Beginning back in May 2016, The Kennedy Center started commemorating the 100th birthday of JFK with performances by some of the world’s most renowned artists, such as Yo-Yo Ma, Common, Joshua Bell, and Alvin Ailey American Dance Theater, among many others. Its Memorial Day program was part of JFKC: A Centennial Celebration of John F. Kennedy and culminated The Kennedy Center’s year-long celebration.
Jenni Barber, Dana Bash, Joaquin De Luz, Brian Dennehy, Claybourne Elder, Renee Fleming, Chris Jackson, Andrea Roane, Deborah F. Rutter, Taylor Mac, Jason Moran, Tiler Peck, Martin Sheen, Nolan Williams Jr. and Finn Wittrock took turns taking the stage of the Kennedy Center Opera House to re-create some of JFK’s finest moments through spoken word and artistic performance.
Under the direction of Nolan Williams Jr., his choir sang “Give Me Your Tired, Your Poor,” “My Country ‘Tis of Thee” and “America, the Beautiful,” which opened the program with soaring solos that lifted the spirits to the momentous occasion.
A video welcome by the ever-popular Mrs. Michele Obama, an honorary chair of The Kennedy Center, brought immediate cheers from the audience. She highlighted the work of The Kennedy Center and its mission, as envisioned by John F. Kennedy and his family when he said, “I am certain that after the dust of centuries has passed over our cities, we too, will be remembered not for the victories or defeats in battle of politics, but for our contribution to the human spirit.”
David M. Rubenstein, Chairman of the Board of Trustees of The Kennedy Center, spoke about the center’s recent Building the Future fundraising campaign for educational arts programming, which, over 35 days, successfully raised $1.2 million – 87% of its goal. The new building expansion is set to open in 2018 with three new pavilions.
The panel of outstanding performers used the words from JFK’s own speeches as a platform to exalt the five ideals that JFK valued the most: Courage, Freedom, Justice, Service and Gratitude.
Their readings were glimpses from some of JFK’s most important messages during his 1,000 days in office and included: his famous inaugural acceptance speech on the steps of the US Capitol; video clips from his first live, televised press conference on January 25, 1961; a State of the Union speech to Congress; his speech along with Jackie Kennedy at the cultural center dinner which set the stage for the creation of The Kennedy Center; a Harvard Commencement Address; and speeches given at Amherst College, Berkeley College, and American University, which was arguably his most important speech on world peace.

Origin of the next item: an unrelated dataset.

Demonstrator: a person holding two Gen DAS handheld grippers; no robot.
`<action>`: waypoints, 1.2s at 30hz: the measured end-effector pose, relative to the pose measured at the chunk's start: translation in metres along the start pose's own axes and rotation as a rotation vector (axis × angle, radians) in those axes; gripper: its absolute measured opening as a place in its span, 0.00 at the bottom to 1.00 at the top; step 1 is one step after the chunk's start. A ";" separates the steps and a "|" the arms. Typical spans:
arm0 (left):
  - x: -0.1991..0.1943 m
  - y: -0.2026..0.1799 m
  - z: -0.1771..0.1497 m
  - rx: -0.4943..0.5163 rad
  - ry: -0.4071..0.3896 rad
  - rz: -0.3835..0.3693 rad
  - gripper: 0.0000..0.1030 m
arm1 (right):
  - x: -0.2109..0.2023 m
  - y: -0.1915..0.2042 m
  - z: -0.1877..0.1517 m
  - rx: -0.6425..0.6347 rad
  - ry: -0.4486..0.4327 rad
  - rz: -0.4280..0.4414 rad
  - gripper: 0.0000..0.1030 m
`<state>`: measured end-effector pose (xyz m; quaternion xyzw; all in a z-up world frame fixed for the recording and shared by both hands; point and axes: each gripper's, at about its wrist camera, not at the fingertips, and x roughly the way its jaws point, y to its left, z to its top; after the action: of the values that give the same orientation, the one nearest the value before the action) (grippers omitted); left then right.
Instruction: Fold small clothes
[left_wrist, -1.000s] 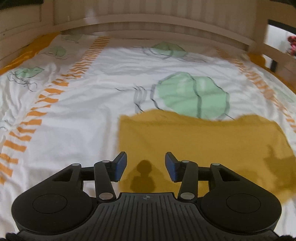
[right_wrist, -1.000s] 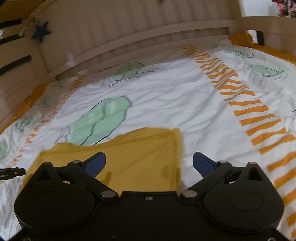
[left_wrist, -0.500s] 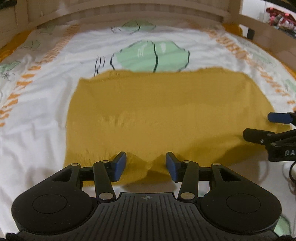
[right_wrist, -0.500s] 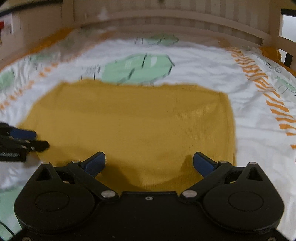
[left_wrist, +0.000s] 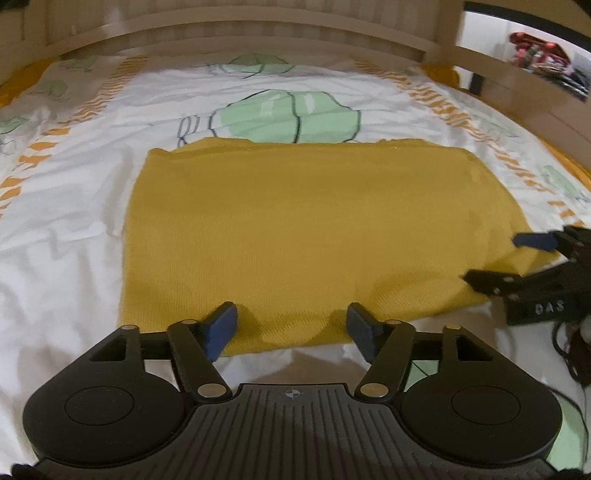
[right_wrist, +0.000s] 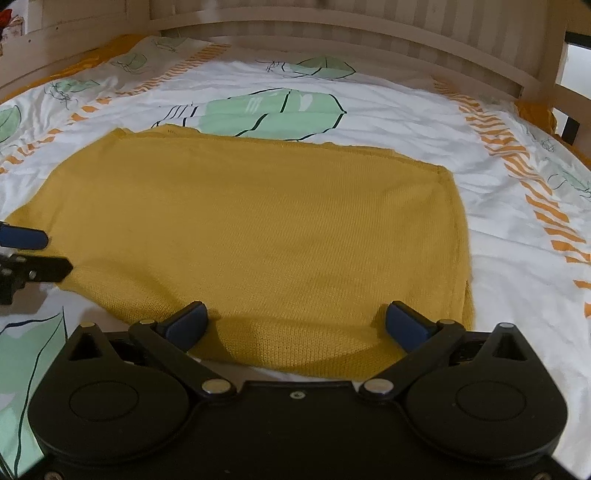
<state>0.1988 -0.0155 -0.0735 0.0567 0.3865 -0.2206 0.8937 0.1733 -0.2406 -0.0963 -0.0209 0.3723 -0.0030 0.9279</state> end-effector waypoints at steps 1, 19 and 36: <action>-0.001 0.001 0.000 0.007 0.005 -0.016 0.67 | -0.003 0.000 0.002 0.011 -0.010 -0.010 0.99; -0.030 0.055 0.018 -0.236 -0.021 0.077 0.66 | -0.012 0.050 0.019 -0.043 -0.016 0.015 0.99; -0.018 0.076 0.016 -0.269 0.068 0.191 0.66 | 0.093 0.042 0.102 0.024 0.077 -0.157 0.99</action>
<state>0.2319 0.0542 -0.0548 -0.0194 0.4353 -0.0788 0.8966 0.3104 -0.1972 -0.0887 -0.0391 0.4048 -0.0811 0.9100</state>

The selected speeches all addressed the most salient themes that exemplify the legacy of the Kennedy presidency. Projection Designer Greg Emetaz, Lighting Designer Rob Fabrizio, and Scenic Designer Glenn Turner added effective visual representation.
JFK’s words presaged many of the trigger points that America is still grappling with today. And the ideas expressed through the readings brought instantaneous and passionate audience reaction to some of the hot button issues we still confront today: protection of freedom of the press, freedom of religion, the inclusion of immigrants, the need for diversity in America, the road to equal pay for women, the preservation of civil rights and human rights at home and abroad, the perils of ideological extremism, and the continuing quest for world peace.
The words of JFK touched a raw, open nerve about how far America has come – and fears about the future and the undoing of the progress we’ve made – as we stabilize and solidify a future which fully recognizes, in his words, that “we are all mortal, and we all breathe the same air.”
Dancers Tiler Peck and Joaquin De Luz of the New York City Ballet performed a briskly patriotic “Stars & Stripes” Pas de Deux with intense fervor and palpable love of country. Chris Jackson sang “Lift Every Voice and Sing,” the Negro National Anthem, as part of segments on the civil rights movement, along with video clips from JFK’s desegregation of the University of Alabama.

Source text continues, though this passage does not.